The costs of an investment fund affect its return. It is therefore important that you know what costs the fund charges. You can find this in the KIID. Each fund charges costs for the management of the fund, such as management costs, administration costs and transaction costs:
All costs (ongoing costs and transaction costs) are included in the price of the investment fund and are determined by the investment fund. In addition, you may have to pay transaction costs to your bank or broker when you buy or sell an investment fund.

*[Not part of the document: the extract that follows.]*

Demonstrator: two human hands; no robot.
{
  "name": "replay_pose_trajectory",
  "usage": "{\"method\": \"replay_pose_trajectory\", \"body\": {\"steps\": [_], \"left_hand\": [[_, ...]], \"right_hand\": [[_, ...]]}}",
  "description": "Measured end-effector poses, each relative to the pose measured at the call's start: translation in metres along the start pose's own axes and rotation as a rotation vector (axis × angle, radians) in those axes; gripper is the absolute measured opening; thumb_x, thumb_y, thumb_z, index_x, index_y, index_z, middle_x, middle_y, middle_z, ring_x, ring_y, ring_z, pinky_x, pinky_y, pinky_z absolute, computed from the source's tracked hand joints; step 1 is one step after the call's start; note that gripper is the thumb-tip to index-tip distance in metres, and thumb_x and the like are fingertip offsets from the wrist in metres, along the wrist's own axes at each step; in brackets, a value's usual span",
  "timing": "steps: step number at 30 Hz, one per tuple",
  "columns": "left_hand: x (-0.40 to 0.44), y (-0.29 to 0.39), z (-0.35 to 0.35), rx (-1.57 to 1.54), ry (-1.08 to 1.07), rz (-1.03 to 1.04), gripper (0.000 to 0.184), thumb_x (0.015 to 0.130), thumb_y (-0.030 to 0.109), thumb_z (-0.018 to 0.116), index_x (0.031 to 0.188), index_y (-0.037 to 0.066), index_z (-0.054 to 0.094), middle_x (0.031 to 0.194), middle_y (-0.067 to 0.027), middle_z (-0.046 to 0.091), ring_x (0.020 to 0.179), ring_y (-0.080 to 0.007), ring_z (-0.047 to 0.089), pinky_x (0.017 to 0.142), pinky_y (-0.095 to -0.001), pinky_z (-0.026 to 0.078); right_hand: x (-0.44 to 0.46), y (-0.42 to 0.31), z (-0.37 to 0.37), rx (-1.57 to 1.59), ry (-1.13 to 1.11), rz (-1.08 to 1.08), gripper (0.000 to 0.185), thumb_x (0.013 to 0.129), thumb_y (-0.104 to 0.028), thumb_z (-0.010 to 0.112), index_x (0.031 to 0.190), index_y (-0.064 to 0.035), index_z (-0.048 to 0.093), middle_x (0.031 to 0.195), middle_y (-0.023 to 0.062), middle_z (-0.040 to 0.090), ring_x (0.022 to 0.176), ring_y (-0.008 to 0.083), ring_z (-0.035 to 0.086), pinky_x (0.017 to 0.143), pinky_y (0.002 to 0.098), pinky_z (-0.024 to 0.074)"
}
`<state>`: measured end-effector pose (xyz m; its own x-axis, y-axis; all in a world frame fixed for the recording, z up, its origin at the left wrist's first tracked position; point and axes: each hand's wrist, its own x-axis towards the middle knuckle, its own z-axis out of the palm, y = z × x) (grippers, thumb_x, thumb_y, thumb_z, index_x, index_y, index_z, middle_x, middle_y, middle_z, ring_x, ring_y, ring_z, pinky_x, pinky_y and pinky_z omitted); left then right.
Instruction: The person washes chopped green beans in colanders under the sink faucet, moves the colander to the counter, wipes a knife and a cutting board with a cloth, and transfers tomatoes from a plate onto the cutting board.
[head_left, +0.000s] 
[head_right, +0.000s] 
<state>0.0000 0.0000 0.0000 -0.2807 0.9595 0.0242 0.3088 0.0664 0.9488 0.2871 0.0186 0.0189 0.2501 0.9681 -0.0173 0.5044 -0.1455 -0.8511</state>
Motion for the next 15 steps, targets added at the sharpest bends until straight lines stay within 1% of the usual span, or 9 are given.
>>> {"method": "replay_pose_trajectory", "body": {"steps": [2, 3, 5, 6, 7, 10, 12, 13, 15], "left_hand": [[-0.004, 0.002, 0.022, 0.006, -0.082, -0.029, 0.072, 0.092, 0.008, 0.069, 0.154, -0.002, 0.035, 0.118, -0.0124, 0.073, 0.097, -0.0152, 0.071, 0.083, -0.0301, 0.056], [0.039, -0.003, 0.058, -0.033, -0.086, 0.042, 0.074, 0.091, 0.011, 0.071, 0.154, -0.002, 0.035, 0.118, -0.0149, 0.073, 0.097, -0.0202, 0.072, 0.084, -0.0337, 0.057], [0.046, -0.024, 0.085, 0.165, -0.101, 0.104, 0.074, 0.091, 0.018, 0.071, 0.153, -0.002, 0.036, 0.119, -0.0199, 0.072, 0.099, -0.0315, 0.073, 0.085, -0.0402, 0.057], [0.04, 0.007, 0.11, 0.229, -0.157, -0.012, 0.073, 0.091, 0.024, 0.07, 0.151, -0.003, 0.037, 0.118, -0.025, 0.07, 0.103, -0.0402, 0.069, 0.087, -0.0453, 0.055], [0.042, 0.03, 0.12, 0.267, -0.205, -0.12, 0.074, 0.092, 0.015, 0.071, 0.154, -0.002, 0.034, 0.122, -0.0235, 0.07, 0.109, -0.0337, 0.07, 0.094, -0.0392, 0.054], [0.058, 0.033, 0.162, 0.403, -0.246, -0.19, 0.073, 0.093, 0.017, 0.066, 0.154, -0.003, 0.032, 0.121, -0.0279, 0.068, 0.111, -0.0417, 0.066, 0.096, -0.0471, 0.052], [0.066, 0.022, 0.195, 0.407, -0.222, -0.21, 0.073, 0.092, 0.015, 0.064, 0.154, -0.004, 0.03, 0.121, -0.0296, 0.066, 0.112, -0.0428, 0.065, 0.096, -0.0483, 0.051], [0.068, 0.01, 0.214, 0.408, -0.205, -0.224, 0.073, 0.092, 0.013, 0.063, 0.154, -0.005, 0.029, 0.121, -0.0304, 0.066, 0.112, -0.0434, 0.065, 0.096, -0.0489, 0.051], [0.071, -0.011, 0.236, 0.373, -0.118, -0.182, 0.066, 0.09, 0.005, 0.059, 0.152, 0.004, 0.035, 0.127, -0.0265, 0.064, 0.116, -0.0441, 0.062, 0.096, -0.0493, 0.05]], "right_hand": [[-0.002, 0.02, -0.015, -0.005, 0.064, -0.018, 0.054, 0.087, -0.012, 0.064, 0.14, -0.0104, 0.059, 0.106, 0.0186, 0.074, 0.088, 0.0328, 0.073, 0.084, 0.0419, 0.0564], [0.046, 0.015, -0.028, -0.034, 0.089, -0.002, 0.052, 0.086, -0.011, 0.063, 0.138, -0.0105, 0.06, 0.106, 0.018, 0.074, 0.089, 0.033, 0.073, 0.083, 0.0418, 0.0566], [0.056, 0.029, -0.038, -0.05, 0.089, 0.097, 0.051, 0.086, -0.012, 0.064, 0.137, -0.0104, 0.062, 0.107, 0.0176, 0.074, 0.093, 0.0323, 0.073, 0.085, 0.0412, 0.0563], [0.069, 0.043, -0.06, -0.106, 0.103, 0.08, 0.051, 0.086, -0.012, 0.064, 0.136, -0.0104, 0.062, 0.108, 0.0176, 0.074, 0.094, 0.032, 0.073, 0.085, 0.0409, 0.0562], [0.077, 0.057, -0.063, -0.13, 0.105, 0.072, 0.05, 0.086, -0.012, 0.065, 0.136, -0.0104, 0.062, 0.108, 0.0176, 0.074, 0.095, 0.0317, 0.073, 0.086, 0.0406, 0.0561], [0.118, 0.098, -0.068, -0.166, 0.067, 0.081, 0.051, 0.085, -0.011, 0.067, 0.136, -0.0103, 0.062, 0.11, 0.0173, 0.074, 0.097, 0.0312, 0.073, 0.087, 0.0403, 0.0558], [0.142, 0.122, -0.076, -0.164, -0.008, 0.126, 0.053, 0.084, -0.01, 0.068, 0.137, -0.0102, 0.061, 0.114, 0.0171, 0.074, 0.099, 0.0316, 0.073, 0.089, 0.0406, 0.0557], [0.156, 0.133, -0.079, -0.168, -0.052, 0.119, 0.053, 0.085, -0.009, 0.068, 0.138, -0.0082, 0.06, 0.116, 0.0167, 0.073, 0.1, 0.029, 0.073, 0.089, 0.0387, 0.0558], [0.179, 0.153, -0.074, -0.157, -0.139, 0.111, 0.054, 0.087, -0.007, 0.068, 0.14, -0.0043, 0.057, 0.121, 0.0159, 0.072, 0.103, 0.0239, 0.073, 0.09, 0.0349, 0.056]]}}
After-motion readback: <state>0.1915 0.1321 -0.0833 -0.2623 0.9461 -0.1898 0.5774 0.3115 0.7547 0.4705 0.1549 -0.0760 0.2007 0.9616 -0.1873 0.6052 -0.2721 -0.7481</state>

Most investment funds can be traded easily. What you have to take into account is that almost all investment funds only get one price once a day. How does this work? The fund manager collects all the buy and sell orders of one day and settles them against each other. Based on this, he determines one price. He does this at a so-called cut-off time. If you place an order before the cut-off time, the fund manager will execute your order at the price of the cut-off time of the same day. If you place an order after the cut-off time, the fund manager will take your order to the next day and execute your order at the price of the cut-off time of the next day. Most European investment funds have their cut-off time at the end of the afternoon. Under the product features of the investment fund you can read what cut-off time applies to that investment fund.
There is a difference in the way the fund manager determines the price of the investment fund. This has to do with how the investment fund can issue new participations. We distinguish between an open-end and a closed-end investment fund here.
Most investment funds in which you can invest with ABN AMRO are active investment funds. A fund manager of an active investment fund chooses the investments according to a certain strategy and tries to achieve a higher return than that of the comparative index (the benchmark).
An Exchange Traded Fund (ETF) is usually a passive investment fund. This means that the fund manager of the ETF only tracks the benchmark and therefore wants to achieve the same or almost the same return as the benchmark.